Exercise description:
Output verbatim the lines beginning at the one that contains "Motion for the" and ending at the last line of the material, inclusive of both.

Dataset content:

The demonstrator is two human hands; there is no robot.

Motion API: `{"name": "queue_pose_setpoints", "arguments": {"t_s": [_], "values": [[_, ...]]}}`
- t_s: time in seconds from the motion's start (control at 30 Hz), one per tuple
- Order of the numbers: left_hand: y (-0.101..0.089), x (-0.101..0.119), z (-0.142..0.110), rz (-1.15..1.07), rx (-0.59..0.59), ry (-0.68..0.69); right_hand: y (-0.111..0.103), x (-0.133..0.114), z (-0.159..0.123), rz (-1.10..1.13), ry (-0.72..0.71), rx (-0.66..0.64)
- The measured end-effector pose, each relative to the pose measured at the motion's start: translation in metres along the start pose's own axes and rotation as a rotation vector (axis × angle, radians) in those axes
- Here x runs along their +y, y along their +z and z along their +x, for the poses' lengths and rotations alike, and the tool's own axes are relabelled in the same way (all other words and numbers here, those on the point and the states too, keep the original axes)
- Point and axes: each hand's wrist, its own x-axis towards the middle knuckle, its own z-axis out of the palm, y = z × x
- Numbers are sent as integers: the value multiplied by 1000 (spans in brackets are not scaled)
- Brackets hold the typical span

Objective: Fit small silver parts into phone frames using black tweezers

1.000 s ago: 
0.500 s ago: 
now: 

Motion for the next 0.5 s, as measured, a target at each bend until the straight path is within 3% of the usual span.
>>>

Result of this task:
Motion for the next 0.5 s, as measured, a target at each bend until the straight path is within 3% of the usual span.
>>>

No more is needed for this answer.